-- Opening Marker --

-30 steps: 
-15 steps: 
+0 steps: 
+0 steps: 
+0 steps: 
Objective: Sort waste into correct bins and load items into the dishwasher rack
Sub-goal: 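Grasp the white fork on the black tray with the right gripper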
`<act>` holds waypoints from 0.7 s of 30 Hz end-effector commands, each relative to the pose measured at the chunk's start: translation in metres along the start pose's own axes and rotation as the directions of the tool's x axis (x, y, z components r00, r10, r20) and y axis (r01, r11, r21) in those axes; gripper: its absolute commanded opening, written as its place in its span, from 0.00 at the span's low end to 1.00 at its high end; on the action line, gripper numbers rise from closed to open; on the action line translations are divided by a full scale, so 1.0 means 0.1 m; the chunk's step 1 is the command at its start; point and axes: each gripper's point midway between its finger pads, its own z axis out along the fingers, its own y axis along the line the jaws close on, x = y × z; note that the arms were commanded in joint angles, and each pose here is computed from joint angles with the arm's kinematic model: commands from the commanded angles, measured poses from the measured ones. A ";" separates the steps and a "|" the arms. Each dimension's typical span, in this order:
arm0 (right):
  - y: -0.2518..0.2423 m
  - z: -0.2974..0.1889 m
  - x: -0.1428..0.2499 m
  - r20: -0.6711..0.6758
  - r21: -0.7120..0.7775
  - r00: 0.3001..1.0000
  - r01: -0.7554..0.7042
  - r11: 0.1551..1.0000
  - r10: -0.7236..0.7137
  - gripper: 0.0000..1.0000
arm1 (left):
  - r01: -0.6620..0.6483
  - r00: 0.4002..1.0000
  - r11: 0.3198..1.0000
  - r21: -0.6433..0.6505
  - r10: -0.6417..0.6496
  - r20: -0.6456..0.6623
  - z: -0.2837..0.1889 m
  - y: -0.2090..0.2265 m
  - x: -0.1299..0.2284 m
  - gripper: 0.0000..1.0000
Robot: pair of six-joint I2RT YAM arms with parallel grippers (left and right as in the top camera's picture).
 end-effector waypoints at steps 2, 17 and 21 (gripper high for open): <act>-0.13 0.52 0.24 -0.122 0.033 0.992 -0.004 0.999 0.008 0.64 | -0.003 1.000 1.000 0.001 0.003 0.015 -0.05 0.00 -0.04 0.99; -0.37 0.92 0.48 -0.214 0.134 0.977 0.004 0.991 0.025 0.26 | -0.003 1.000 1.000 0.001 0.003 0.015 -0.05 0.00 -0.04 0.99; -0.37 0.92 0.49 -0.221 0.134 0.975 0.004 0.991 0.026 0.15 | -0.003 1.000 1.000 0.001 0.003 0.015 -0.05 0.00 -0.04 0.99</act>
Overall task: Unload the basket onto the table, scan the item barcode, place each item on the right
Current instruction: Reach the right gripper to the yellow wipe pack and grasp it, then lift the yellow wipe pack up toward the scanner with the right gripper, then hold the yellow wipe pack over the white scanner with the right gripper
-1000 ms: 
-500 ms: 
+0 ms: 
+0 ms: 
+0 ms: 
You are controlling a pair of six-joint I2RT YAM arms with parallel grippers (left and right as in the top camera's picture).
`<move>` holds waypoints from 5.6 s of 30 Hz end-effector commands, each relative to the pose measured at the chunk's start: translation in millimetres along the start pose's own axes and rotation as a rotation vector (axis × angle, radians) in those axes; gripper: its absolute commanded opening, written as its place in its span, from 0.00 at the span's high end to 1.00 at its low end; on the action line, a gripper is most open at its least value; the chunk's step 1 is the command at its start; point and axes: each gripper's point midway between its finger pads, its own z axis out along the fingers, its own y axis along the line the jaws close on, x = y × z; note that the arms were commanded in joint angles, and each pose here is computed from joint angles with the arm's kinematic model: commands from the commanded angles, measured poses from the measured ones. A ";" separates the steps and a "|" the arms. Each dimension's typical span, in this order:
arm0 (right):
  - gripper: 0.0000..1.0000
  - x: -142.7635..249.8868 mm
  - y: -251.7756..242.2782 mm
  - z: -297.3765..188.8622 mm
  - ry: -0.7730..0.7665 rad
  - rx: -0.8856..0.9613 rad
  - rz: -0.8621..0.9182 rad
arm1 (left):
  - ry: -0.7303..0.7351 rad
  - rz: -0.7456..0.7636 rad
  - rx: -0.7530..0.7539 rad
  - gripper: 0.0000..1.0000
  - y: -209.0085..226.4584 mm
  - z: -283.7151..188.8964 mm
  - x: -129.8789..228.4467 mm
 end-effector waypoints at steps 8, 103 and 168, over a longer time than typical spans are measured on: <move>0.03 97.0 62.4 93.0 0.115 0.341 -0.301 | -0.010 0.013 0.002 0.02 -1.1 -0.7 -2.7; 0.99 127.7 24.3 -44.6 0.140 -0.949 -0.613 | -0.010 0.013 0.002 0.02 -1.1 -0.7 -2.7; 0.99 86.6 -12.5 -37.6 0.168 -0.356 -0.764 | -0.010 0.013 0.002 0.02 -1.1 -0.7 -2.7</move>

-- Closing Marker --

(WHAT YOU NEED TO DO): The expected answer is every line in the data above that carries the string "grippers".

(ANSWER AREA):
Robot: pair of six-joint I2RT YAM arms with parallel grippers (left and right as in the top camera's picture).
You are controlling a pair of six-joint I2RT YAM arms with parallel grippers (left and right as in the top camera's picture).

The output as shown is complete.